What needs to be done
Within the records below is a range that opens at the line with "Note: what comes" and closes at the line with "Assume fill-rule evenodd for every path.". Return that range word for word, both ends included, and only that range.

Segment Start: Given records

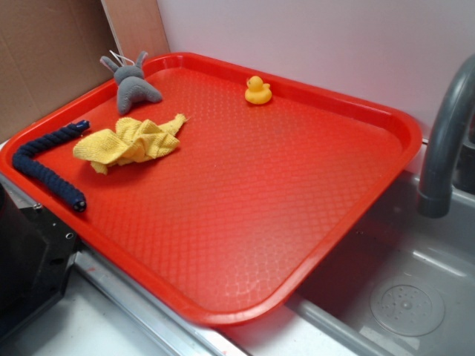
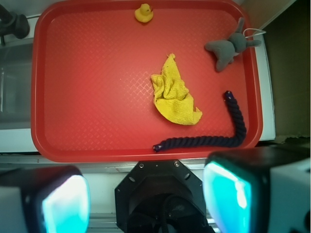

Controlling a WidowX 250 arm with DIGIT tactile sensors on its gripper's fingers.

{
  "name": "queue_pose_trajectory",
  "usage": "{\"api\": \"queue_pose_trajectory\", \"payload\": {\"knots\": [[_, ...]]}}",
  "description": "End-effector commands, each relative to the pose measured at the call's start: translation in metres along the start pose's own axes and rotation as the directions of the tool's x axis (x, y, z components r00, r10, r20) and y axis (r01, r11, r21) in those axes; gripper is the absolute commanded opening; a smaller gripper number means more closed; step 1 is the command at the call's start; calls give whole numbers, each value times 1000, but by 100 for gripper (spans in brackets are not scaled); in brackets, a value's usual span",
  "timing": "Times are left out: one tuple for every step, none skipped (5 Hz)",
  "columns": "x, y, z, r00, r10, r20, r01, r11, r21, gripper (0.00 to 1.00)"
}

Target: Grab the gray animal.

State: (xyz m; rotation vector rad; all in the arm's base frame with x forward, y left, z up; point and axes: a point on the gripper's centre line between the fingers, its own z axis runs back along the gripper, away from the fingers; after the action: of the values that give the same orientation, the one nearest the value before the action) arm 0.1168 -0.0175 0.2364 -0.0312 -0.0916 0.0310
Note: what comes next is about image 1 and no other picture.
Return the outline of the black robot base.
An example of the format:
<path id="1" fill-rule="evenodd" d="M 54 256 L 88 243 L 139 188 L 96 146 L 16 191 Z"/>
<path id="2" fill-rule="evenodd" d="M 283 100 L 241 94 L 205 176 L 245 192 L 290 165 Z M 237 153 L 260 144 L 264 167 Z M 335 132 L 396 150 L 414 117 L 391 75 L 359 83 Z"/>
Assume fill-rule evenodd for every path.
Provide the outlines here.
<path id="1" fill-rule="evenodd" d="M 1 188 L 1 341 L 65 294 L 76 232 L 44 207 L 18 207 Z"/>

Segment End: Given records

Response area
Note: what comes next is about image 1 and no other picture.
Return the outline of the black robot base.
An example of the format:
<path id="1" fill-rule="evenodd" d="M 54 256 L 88 243 L 139 188 L 96 146 L 16 191 Z"/>
<path id="2" fill-rule="evenodd" d="M 283 100 L 241 94 L 205 176 L 245 192 L 290 165 Z M 237 153 L 260 144 L 264 167 Z M 335 132 L 396 150 L 414 117 L 391 75 L 359 83 Z"/>
Assume fill-rule evenodd for every path.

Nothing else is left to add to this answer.